Starting at the line below holding "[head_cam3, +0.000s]" and stopping at the line holding "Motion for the", print every line exactly, both ends included, and leave the rest out.
***** Exercise data *****
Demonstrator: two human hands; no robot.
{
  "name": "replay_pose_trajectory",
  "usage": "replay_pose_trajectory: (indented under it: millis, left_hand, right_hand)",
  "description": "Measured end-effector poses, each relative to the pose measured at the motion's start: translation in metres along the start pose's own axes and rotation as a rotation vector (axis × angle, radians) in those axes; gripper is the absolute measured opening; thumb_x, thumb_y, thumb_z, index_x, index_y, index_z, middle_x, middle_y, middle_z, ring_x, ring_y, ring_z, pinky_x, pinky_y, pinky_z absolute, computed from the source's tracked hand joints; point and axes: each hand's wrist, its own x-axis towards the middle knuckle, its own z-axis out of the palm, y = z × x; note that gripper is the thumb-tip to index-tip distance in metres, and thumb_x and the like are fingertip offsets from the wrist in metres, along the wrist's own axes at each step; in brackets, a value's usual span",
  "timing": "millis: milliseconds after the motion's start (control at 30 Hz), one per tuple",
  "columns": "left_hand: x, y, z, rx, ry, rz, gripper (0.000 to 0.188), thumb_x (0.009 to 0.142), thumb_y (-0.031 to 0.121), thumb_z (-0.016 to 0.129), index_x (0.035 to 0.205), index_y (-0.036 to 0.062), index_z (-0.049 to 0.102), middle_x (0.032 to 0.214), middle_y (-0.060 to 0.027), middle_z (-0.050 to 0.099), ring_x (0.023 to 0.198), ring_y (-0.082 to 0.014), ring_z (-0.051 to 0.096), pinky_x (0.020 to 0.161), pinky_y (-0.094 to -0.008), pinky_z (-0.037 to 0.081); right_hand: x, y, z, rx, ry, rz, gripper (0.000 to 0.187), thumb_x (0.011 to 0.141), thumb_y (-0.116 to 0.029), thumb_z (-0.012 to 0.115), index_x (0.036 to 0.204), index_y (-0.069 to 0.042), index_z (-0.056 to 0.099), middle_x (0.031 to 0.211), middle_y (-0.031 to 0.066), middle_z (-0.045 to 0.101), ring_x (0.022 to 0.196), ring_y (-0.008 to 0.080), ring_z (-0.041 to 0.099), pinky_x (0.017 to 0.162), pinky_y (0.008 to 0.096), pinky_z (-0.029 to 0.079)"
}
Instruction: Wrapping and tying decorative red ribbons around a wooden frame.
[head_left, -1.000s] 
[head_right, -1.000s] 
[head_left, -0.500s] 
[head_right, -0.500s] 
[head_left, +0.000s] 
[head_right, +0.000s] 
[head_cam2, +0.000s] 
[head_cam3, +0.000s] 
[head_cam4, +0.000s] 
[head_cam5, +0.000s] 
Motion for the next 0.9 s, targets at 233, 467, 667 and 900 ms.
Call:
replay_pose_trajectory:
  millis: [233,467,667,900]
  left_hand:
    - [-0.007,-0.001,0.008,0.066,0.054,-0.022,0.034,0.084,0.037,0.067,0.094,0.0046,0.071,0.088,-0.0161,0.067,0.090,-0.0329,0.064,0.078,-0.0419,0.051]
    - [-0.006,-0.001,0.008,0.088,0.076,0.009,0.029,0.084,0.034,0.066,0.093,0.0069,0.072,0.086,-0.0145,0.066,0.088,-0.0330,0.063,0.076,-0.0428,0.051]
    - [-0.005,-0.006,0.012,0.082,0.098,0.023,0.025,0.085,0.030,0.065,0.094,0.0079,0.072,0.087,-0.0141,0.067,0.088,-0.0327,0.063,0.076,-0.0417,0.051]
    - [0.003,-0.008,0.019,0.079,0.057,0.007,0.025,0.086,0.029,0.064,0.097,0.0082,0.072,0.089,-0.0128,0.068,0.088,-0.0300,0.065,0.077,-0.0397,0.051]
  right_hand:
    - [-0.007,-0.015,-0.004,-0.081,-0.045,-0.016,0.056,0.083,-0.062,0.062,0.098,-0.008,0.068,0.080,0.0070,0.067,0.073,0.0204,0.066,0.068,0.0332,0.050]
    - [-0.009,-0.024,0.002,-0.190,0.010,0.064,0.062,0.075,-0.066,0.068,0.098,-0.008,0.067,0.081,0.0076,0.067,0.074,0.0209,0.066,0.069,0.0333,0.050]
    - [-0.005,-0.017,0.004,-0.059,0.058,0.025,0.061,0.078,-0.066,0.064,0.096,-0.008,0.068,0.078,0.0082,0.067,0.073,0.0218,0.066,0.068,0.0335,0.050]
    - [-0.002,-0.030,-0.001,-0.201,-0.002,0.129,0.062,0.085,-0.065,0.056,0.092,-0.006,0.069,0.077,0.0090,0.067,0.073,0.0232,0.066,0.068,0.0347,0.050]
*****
**Problem solution:**
[head_cam3, +0.000s] 
[head_cam4, +0.000s] 
[head_cam5, +0.000s] 
Motion for the next 0.9 s, targets at 233, 467, 667 and 900 ms.

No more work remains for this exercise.